Конечно, можно и мне прикинуться ещё одним "ериком потайным" и написать о якобы самоотверженном герое Ерёме из повести "Новомир", который ринулся в огонь, спасая одного убогого и одного явно пропащего прохвоста. Можно вполне справедливо винить окружающий мир, никчемные власти и сделаться ещё одним защитником и оправдателем беспробудного пьянства Ерёмы. Да вот только не понять, почему сам герой-то, не считаясь со своими книжными "оправдателями", как бы добровольно и смерть себе предпочёл. Сам-то герой, "нынешнюю жизнь за жизнь не считая", ведёт себя по отношению даже к соседям или к родной жене угрюмо и оскорбительно. Получается, что и не подвиг он совершал, спасая из огня никчемных, в общем-то, людишек, не из жалости к ним, таким же, как он сам, "нелюдям". (Да и что хорошего дальше ждать тем же деревенским жителям от спасённого Ерёмой разбойного и лютого Киряя? Зарежет кого-нибудь, сожжёт по дури и без жалости.) Потому что жизнь свою никчемную, или "нежить", как выразился Максим, отдыхающий горожанин, наш герой Ерёма не желал продолжать. Может, в этом и было настоящее геройство его. В отказе от своей "нежити". И народ не поразился этим поступком Ерёмы, не из-за присущего ему благородства или героизма, а потому, что так и жил Ерёма в постоянном неведении о добре и зле в жизни своей, с тех пор, как потерял веру в себя. "И никто отчего-то не удивлялся, почему Ерёма именно, а не кто иной пошёл, ведь набежало и мужиков тут же, ну, пошёл и пошёл…" Вроде бы у мужиков и забот и хлопот хватает, а Ерёме-то, что жить, что "нежить" почти едино. Вот и решился за блаженненького и разбойничка пострадать, за них как бы и смерть свою принять. Тем и перечеркнуть всю свою былую "нежить". Сгорели в огне вместе с героем все его беды и пакости. Он как-то простодушно, без героизма всякого взял и "очистился". И никто не знает, примут ли там на небе такое "очищение".

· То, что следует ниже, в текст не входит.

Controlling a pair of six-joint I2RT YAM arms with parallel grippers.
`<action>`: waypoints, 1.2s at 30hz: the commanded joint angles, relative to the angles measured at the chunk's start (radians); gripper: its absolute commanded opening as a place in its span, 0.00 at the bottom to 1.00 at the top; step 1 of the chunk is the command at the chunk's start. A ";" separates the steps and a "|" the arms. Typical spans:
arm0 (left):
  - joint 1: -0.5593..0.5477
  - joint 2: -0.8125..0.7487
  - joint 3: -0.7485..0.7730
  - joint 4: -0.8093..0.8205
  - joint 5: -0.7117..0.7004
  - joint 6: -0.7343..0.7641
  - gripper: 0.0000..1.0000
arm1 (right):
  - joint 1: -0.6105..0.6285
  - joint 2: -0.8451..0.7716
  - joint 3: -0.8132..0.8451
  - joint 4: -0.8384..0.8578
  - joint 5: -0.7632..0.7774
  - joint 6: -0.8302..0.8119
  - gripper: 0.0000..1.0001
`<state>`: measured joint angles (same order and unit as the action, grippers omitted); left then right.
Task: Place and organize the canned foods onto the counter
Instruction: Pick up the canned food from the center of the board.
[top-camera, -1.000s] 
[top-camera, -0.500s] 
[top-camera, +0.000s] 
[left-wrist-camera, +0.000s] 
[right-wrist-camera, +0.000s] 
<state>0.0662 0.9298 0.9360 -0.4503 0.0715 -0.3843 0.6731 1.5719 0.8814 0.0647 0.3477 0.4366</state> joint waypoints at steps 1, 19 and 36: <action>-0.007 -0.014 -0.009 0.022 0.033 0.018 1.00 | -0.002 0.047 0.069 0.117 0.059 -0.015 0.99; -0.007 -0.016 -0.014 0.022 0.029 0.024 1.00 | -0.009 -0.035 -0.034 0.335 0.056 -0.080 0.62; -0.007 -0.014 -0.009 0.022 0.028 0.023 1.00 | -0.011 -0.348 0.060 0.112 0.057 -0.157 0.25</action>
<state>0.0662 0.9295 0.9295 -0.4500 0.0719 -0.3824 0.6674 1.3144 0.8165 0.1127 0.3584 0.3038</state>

Герои прозы Петра Краснова последних лет – это герои последней черты.
Вот такие сначала подробности бытовые живописные, а затем обобщения чуть ли не мировоззренческие определяют всё красновское повествование. Он-то сам, писатель Пётр Краснов, как бы и не над народом никогда, а среди него, и себя самого также в "одичаловке" и в "нахлебничестве" обвинить готов. Его герои новой прозы – живут как все, а живут нынче все и в деревне нашей глубинной отнюдь не по нормам стародавней нравственности. Если нынче и "земля не помнит, где овины стояли – там речушка в кустах путается…"
Вроде бы и деревенская у него проза, самая народная. Но какая-то деревня уже нынче не та, и народ иной пошёл. Как-то в праведники, подобно Ивану Африкановичу из беловского "Привычного дела" или же Матрене из солженицынского рассказа, этих героев не отнесёшь. Я бы согласился с мнением своего друга и коллеги Валентина Курбатова, который видит в прозе Петра Краснова горькое завершение слова о судьбе народной. "Он вернулся, потому что не мог переменить Господня замысла о себе, судьбы своей, того, что подлинно было написано на роду. Надо было кому-то досмотреть судьбу русской деревни и её сыновей до того зыбкого предела, перед которым поставит их своевольная история последнего времени. Он пришёл, когда "деревенская проза" своё дивное, лучшее, святое, необходимое народной душе слово уже сказала… Пётр легко нарушит здесь все законы устоявшихся жанров, чтобы только побольше уберечь из уходящего мира… Смирение и жестокость, православие и язычество смешаются в его деревне, как и в нём самом…"
Как говорит герой фильма "Бумер": "Не мы такие, жизнь такая…" А дело писателя – замечать эту самую "такую жизнь" во всей её подлинности, но всё-таки стараясь разглядеть реальный свет в этой "такой жизни". И "злой писатель Пётр Краснов" на самом деле находит в своей прозе свет, "свет ниоткуда". Так и называется его чудный и жесткий одновременно классический рассказ "Свет ниоткуда". Среди самой мертвящей действительности, давясь этой гнилью наших перестроечных лет, находит он не придуманный, а реальный "свет ниоткуда", который рождается в нас самих и не даёт нам окончательно уйти во тьму.